Elsewhere, the Blues In Time is a themeless romp on jazz music’s oldest and most basic harmony with both men in fine, uninhibited form. Coleman Hawkins, of course, wrote the book on Body And Soul with his 1939 recording but Mulligan and Desmond are pretty special here too. Gerry caresses the melody with a melodic, almost rugged tenderness before Desmond takes off on one of his fragile flights of creative lyricism aided and abetted by Mulligan’s genius as an accompanist on the baritone.

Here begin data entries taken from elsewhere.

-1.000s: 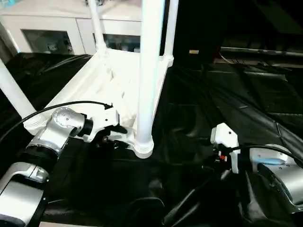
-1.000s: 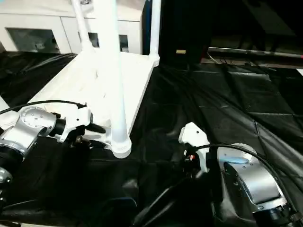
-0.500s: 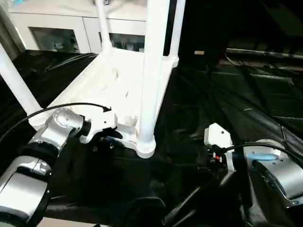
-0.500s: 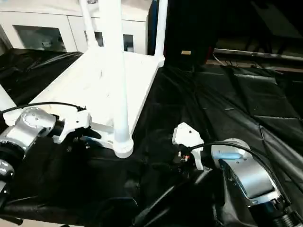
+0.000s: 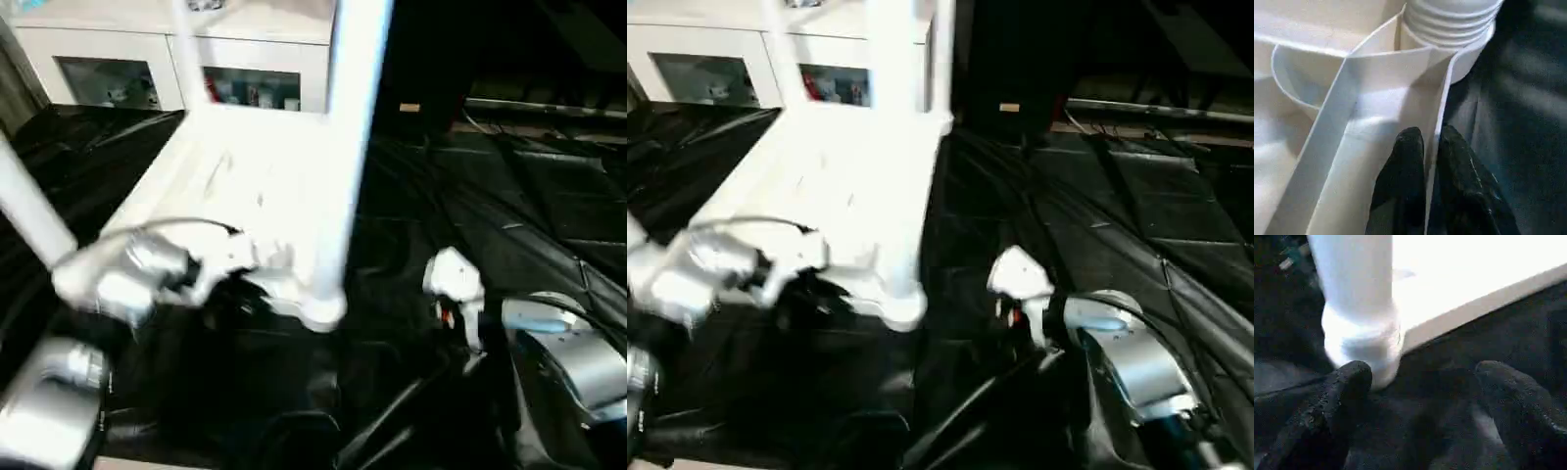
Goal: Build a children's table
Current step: Rotate table base
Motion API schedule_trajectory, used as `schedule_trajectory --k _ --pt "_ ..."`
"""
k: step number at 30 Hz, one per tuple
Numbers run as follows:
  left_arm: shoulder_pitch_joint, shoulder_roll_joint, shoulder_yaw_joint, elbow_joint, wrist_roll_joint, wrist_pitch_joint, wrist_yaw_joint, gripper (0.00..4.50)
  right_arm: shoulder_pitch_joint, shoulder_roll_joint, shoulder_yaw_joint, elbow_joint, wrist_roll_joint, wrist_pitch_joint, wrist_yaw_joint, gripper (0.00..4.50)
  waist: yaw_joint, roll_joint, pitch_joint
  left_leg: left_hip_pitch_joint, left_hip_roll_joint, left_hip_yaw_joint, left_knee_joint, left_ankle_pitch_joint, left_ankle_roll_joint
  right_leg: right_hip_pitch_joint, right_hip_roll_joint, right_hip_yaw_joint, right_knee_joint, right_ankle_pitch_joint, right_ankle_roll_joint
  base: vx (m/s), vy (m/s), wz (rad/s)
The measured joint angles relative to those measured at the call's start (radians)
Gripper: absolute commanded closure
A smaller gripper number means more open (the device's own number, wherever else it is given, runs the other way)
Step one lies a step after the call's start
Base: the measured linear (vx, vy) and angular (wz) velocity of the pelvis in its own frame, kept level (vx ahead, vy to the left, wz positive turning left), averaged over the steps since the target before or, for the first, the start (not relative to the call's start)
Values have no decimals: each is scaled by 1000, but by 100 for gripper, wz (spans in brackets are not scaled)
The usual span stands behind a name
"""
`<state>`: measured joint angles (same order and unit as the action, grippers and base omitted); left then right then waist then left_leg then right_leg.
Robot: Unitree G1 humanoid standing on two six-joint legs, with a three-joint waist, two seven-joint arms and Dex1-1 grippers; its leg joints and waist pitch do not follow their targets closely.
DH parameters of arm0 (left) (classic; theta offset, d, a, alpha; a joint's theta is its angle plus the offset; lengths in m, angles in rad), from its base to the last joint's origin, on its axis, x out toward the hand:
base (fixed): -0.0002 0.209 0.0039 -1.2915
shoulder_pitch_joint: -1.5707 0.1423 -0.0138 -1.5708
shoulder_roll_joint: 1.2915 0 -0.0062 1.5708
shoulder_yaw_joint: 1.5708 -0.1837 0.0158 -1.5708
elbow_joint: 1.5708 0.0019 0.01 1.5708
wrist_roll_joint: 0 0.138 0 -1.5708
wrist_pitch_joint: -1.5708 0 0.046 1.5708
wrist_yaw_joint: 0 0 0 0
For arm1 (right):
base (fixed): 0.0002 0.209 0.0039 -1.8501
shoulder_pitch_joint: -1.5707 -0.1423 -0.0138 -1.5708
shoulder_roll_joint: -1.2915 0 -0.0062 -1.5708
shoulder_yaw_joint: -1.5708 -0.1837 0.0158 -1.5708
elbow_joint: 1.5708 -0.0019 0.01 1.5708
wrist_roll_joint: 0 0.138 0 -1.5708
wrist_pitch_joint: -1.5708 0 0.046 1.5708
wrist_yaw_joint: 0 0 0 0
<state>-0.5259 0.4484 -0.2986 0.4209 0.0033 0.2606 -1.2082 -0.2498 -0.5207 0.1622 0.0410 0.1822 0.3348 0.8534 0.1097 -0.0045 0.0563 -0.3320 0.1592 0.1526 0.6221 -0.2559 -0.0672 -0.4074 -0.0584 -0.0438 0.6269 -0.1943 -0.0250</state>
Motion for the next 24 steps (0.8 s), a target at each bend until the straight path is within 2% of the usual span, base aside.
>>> schedule_trajectory --k 5,8,12,14,18,24 --pt "94 -35 -1 -186 24 115 114 448 12 24 -7 0 20 34 -24 56 -18 -1 0 0 3 1 0 1 0 0 1 -2 1 0 0 0 0 0" --pt "103 -61 -4 -221 37 152 158 448 15 34 -7 0 20 31 -25 56 -19 -3 1 0 3 1 0 4 1 0 1 -2 1 0 0 0 0 0" --pt "103 -53 -28 -223 58 119 176 450 13 40 -6 16 20 16 -19 39 -20 -9 0 0 4 1 -1 6 0 1 1 -3 1 0 1 0 0 0" --pt "103 -42 -35 -228 59 115 175 450 8 47 -6 29 21 12 -15 4 -21 -12 0 0 4 1 -1 6 0 1 1 -3 1 0 1 0 0 0" --pt "101 -33 -38 -232 60 112 172 450 -29 64 -2 61 20 3 -14 0 -24 -15 0 0 4 1 -1 6 0 0 1 -3 1 0 0 0 0 0" --pt "93 -16 -38 -212 52 78 144 450 -99 101 28 145 13 -31 9 0 -24 -29 0 0 6 2 -2 7 -1 0 1 -5 2 0 0 0 0 0"
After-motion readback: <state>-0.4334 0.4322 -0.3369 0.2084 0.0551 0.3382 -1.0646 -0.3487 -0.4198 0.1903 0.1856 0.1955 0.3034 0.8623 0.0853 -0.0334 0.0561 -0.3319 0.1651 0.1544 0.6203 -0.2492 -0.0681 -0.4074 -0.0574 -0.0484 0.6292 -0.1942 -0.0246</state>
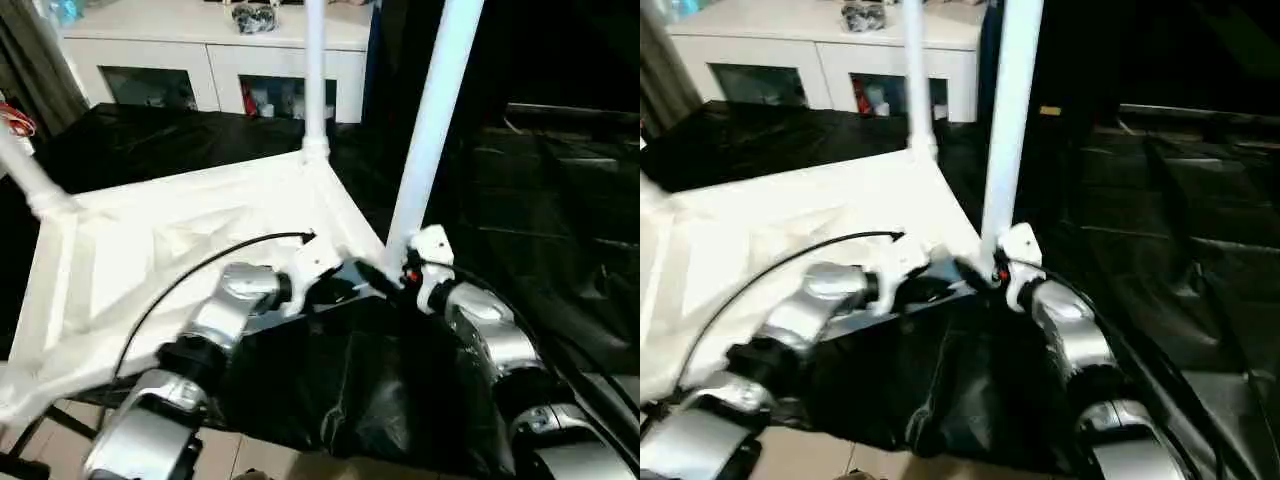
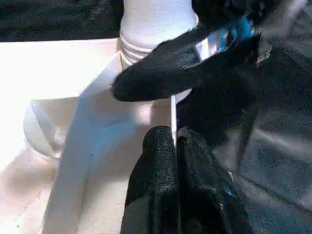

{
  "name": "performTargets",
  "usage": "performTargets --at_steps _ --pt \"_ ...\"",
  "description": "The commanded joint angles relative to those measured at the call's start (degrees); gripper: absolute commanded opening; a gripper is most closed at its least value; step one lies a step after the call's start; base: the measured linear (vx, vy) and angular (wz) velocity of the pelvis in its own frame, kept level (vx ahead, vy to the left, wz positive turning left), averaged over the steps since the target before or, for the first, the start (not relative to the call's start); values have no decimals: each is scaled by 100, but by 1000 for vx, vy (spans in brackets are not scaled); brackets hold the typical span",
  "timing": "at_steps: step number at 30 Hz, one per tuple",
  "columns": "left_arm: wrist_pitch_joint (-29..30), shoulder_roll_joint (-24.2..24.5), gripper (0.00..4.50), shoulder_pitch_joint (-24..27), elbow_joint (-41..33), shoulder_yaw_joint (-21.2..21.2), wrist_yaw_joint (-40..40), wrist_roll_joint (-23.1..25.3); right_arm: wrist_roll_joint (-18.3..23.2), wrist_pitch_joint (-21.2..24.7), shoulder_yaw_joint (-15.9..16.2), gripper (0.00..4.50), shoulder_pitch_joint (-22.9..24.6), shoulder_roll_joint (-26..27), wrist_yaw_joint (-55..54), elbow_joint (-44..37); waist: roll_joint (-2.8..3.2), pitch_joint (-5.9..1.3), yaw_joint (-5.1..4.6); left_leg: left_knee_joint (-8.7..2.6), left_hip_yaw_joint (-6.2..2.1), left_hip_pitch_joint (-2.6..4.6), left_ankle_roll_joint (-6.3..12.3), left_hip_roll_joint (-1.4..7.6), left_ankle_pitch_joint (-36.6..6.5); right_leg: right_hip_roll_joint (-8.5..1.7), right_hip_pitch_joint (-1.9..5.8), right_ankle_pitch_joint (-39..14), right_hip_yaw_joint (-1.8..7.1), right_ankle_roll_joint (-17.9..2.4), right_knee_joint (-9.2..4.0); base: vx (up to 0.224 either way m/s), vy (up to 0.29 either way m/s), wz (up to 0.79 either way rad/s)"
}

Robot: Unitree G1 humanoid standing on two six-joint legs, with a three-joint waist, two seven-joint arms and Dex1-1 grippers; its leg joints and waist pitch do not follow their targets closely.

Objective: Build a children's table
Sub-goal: Rotate leg to tighten

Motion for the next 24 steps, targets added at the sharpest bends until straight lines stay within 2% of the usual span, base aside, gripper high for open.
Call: performTargets --at_steps 1,5,7,8,11,13,17,20,24 --pt "-319 -32 0 20 -280 -160 -600 -295 -165 98 416 402 243 -103 685 24 -81 -318 25 -346 -146 -17 541 349 -1175 -433 241 -1363 322 -1213 -435 0 0 0" --pt "-317 228 0 35 -319 -209 -1124 -357 62 176 561 402 397 -349 1616 -354 -74 -335 38 -329 -141 -19 646 369 -1057 -419 246 -959 316 -1384 -377 0 0 0" --pt "-303 255 0 35 -324 -209 -1197 -380 94 184 564 387 410 -374 1734 -386 -72 -325 41 -336 -141 -13 641 374 -1091 -427 239 -984 315 -1426 -382 0 0 0" --pt "-278 331 0 24 -324 -203 -1398 -438 149 205 618 387 427 -469 2035 -446 -73 -320 44 -341 -140 -5 622 376 -1127 -427 234 -1054 315 -1420 -392 0 0 0" --pt "-270 402 0 -17 -266 -190 -1552 -453 209 347 732 350 449 -610 2491 -558 -83 -299 70 -361 -141 20 511 376 -1333 -430 228 -1457 321 -1349 -436 0 0 0" --pt "-292 420 0 -28 -243 -199 -1590 -462 235 411 757 338 468 -650 2645 -621 -86 -300 90 -364 -142 26 483 387 -1361 -439 223 -1523 332 -1331 -436 0 0 0" --pt "-235 432 0 -19 -260 -214 -1691 -490 248 512 832 308 504 -713 2878 -723 -110 -315 120 -363 -147 22 455 391 -1237 -445 230 -1365 332 -1329 -414 0 0 0" --pt "-241 429 0 7 -270 -227 -1692 -476 229 540 872 285 533 -727 2955 -764 -105 -320 129 -353 -144 12 490 388 -1140 -445 233 -1218 330 -1364 -398 0 0 0" --pt "-240 378 0 46 -279 -219 -1608 -469 241 640 887 271 582 -674 2931 -806 -116 -308 135 -354 -143 10 479 382 -1183 -454 231 -1364 329 -1341 -416 0 0 0"
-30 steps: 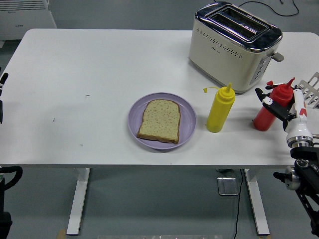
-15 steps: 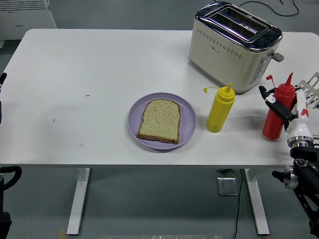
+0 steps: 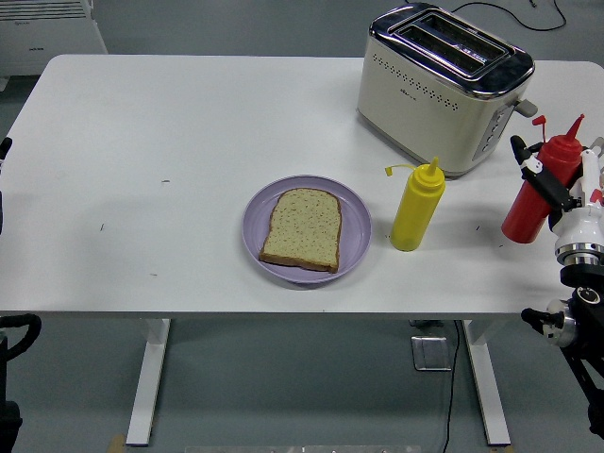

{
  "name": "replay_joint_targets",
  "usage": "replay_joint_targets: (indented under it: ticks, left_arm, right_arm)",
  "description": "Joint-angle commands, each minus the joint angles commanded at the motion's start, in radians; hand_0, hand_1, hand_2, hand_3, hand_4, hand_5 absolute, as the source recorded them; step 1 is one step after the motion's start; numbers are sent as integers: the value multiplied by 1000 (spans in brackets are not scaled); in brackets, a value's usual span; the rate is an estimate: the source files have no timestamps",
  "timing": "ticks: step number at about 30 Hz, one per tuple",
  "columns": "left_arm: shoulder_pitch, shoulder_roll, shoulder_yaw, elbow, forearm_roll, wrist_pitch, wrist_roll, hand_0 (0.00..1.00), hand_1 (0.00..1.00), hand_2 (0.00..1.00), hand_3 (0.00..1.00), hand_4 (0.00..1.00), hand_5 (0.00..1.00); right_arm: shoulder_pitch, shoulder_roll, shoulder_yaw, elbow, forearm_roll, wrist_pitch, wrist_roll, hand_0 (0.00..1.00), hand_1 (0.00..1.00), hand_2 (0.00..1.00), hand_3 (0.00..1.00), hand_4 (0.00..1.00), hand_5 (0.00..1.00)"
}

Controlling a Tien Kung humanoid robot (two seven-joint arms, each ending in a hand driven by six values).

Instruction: Pick up the cup,pour liquid into bread,place the cup on the desk

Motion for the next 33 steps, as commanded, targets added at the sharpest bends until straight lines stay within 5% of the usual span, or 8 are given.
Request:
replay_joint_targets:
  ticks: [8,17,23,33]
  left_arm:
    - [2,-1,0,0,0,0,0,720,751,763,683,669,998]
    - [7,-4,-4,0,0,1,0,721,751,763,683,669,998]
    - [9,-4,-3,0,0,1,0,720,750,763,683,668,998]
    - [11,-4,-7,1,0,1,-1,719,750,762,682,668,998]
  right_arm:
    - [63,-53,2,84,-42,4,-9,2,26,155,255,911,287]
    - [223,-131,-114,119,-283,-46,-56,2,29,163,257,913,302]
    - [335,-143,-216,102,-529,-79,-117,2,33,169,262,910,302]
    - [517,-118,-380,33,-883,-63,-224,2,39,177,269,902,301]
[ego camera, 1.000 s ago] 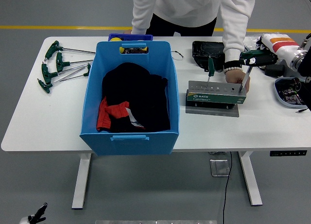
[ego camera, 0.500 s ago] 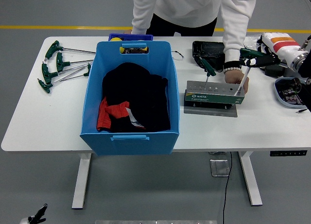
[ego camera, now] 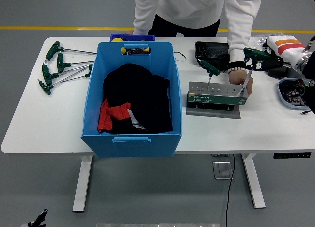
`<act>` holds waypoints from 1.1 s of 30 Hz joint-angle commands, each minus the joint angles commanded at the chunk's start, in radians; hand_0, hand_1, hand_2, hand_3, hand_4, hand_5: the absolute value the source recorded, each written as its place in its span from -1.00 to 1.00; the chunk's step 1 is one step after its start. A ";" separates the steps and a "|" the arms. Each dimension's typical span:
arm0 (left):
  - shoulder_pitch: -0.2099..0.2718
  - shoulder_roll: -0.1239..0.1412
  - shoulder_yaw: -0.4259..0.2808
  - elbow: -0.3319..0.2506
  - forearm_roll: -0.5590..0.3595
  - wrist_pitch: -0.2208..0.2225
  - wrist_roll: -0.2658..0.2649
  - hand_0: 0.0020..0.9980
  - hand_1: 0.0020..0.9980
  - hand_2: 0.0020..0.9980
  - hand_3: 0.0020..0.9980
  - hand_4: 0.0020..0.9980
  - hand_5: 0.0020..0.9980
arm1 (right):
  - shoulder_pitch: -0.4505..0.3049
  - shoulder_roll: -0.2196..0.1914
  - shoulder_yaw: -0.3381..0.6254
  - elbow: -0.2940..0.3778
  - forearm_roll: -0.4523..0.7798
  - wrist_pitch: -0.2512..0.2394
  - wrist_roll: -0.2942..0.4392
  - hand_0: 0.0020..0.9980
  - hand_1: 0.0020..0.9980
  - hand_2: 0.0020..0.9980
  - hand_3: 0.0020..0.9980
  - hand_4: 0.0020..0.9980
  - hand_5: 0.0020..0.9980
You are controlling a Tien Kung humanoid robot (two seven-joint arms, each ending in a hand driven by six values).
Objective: Lift tool from toolbox,place it in box,lift tool from toolbox,place it in box
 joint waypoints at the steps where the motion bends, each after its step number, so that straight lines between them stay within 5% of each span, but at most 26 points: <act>1: 0.001 0.000 -0.001 0.000 0.002 0.000 0.000 0.40 0.37 0.47 0.42 0.49 0.26 | -0.001 0.000 -0.001 0.001 -0.003 0.005 -0.004 -0.81 -0.91 -0.83 -0.88 1.00 0.20; 3: 0.003 0.000 -0.002 0.000 0.004 0.000 0.001 0.40 0.37 0.47 0.42 0.49 0.27 | -0.002 -0.001 -0.003 0.004 -0.008 0.011 -0.008 -0.67 -0.79 -0.69 -0.74 1.00 0.32; 8: 0.006 0.001 -0.006 0.000 0.009 -0.001 0.002 0.40 0.37 0.47 0.42 0.49 0.27 | -0.005 -0.005 0.006 0.019 -0.028 0.039 -0.023 -0.67 -0.79 -0.69 -0.74 1.00 0.32; 9: 0.006 0.001 -0.006 0.001 0.009 -0.002 0.002 0.40 0.37 0.47 0.42 0.49 0.27 | -0.005 -0.007 0.009 0.024 -0.033 0.044 -0.026 -0.48 -0.69 -0.57 -0.55 1.00 0.41; 13: 0.006 0.001 -0.006 0.001 0.011 -0.004 0.002 0.40 0.37 0.47 0.42 0.49 0.27 | -0.005 -0.016 0.023 0.050 -0.049 0.065 -0.040 -0.48 -0.69 -0.57 -0.55 1.00 0.41; 15: 0.006 0.001 -0.006 0.003 0.011 -0.005 0.001 0.40 0.37 0.47 0.42 0.49 0.27 | -0.006 -0.024 0.044 0.075 -0.066 0.088 -0.056 -0.34 -0.63 -0.52 -0.46 1.00 0.44; 20: 0.007 0.001 -0.003 0.004 0.014 -0.007 0.000 0.40 0.37 0.47 0.42 0.49 0.27 | -0.001 -0.036 0.080 0.126 -0.094 0.164 -0.109 -0.34 -0.63 -0.52 -0.46 1.00 0.44; 21: 0.007 0.002 -0.002 0.004 0.013 -0.007 -0.001 0.40 0.37 0.47 0.42 0.49 0.27 | 0.000 -0.037 0.084 0.130 -0.093 0.174 -0.117 -0.16 -0.52 -0.41 -0.35 1.00 0.55; 33: 0.005 0.002 0.003 0.005 0.005 -0.006 -0.004 0.40 0.37 0.46 0.42 0.49 0.27 | 0.005 -0.045 0.115 0.176 -0.072 0.278 -0.233 -0.08 -0.38 -0.26 -0.28 1.00 0.49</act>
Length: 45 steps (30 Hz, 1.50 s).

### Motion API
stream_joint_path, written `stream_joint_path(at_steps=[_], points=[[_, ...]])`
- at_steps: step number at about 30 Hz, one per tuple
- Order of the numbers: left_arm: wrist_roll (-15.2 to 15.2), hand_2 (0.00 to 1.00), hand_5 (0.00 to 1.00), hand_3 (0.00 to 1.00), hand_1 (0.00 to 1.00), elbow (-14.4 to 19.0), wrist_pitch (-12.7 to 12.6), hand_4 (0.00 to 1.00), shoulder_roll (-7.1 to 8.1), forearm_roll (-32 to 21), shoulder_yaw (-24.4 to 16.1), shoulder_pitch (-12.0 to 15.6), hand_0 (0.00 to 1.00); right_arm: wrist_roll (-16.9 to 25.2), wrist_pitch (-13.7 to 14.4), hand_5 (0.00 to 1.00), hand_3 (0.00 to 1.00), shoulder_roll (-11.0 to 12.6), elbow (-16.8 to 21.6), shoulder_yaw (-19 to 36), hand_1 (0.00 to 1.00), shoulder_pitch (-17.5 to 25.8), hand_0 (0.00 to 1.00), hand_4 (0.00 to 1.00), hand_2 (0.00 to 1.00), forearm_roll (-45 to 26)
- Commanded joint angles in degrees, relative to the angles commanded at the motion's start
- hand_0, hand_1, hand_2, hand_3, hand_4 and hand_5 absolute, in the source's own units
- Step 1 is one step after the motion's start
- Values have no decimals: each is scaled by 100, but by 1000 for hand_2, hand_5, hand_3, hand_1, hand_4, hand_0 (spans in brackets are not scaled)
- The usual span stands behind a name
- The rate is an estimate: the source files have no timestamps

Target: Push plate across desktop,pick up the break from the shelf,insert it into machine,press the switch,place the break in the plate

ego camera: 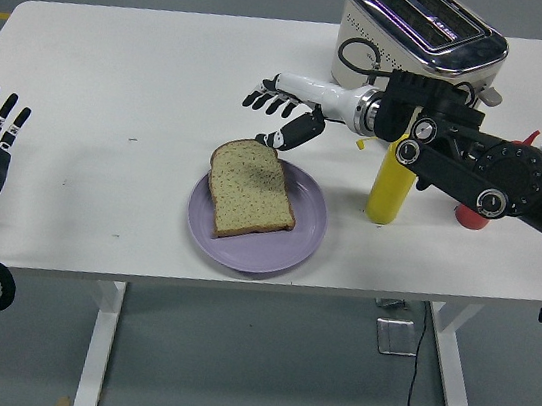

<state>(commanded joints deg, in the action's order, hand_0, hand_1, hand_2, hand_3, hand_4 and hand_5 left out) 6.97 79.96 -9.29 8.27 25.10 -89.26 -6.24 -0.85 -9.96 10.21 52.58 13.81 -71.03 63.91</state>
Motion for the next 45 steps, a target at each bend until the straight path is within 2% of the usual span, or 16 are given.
stream_joint_path(at_steps=[6,7,12,13,18,22,24,25,30,31,36,37,39,42,43,45], points=[[2,946,998,808,867,0,-1,605,0,-4,7,8,827,9,41,223,876,41,73,102,824,35,786,695,867,56],[4,947,998,805,864,1,-1,603,0,-5,8,11,824,9,63,263,867,57,117,139,819,39,783,707,857,108],[9,947,998,805,864,8,-3,603,10,-11,15,32,824,2,164,263,867,171,441,452,819,18,783,707,857,446],[10,944,998,801,863,10,-3,603,13,-12,16,38,822,-5,183,280,858,213,550,582,805,1,769,710,829,516],[10,944,998,801,863,13,-4,603,28,-15,26,71,822,-37,269,280,858,445,937,1147,805,-108,769,710,829,635],[8,944,998,800,861,13,-6,603,34,-21,37,99,819,-61,431,288,840,669,1127,1611,802,-140,778,687,811,458],[8,944,998,800,861,14,-8,603,38,-26,38,113,819,-123,579,288,840,800,1223,1880,802,-108,778,687,811,226],[8,942,998,799,861,15,-9,604,40,-29,38,119,818,-157,659,315,832,860,1267,2026,813,-86,819,538,817,87],[7,942,998,799,861,27,-14,604,38,-44,2,148,818,-129,1007,315,832,1276,1586,2805,813,264,819,538,817,-830],[7,942,998,799,861,30,-14,603,38,-47,-7,152,818,-110,1052,388,857,1341,1629,2931,833,325,848,488,836,-999],[11,942,998,799,861,56,-17,603,51,-58,-95,191,818,18,1372,388,857,1872,1838,3763,833,861,848,488,836,-2068],[11,942,998,800,862,62,-17,606,53,-58,-111,197,818,45,1428,423,872,1992,1865,3945,849,1001,870,495,854,-2294],[12,942,998,800,862,68,-17,606,54,-59,-128,203,818,81,1500,423,872,2160,1898,4255,849,1228,870,495,854,-2691],[13,942,998,800,862,76,-15,606,52,-59,-141,202,818,116,1584,423,872,2362,1908,4783,849,1638,870,495,854,-3382],[13,942,998,799,862,77,-14,606,51,-60,-142,200,817,122,1599,484,869,2399,1904,4913,853,1743,892,505,862,-3556],[13,942,998,799,862,81,-12,606,49,-64,-143,190,817,126,1621,484,869,2484,1896,5236,853,2020,892,505,862,-3987]])
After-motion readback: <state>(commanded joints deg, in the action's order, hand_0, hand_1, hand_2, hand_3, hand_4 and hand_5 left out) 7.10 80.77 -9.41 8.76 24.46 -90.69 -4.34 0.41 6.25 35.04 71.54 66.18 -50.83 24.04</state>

In 2011 Essential Jazz Classics found four more titles from this session which they included on their Blues In Time reissue (EJC5507).
Ray Conniff: The Best Of Ray Conniff
The list of swing bands that Ray Conniff played with in the 30s and 40s is almost a who’s who of the genre: Bob Crosby, Harry James, Teddy Powell, Artie Shaw and Jerry Wald all featured him in their trombone sections. Ray was also part of Shaw’s arranging team that included Eddie Sauter, Buster Harding, Jimmy Mundy and Lennie Hayton. Tom Nolan’s Shaw biography highlights a performance in Kansas when the band was playing Conniff’s Just Foolin’ Around when the dancers stopped dancing and got as close to the bandstand as possible. Artie said “The band was blowing up a storm… everything just came together.”
Unable to accept the innovations of bop, Conniff left the music scene in 1950, returning in 1954 when Mitch Miller recruited him as chief arranger for Columbia Records. Two years later he introduced the orchestral sound he is most associated with on his ’S Wonderful album when he added voices humming wordlessly with the band – four female singers doubled with the trumpets and four males doubled with the trombones. He remained faithful to this formula over the years, which produced 28 albums that reached the American top 40. However, this reissue of well-performed easy-listening material is unlikely to interest the discerning readers of Jazz Journal.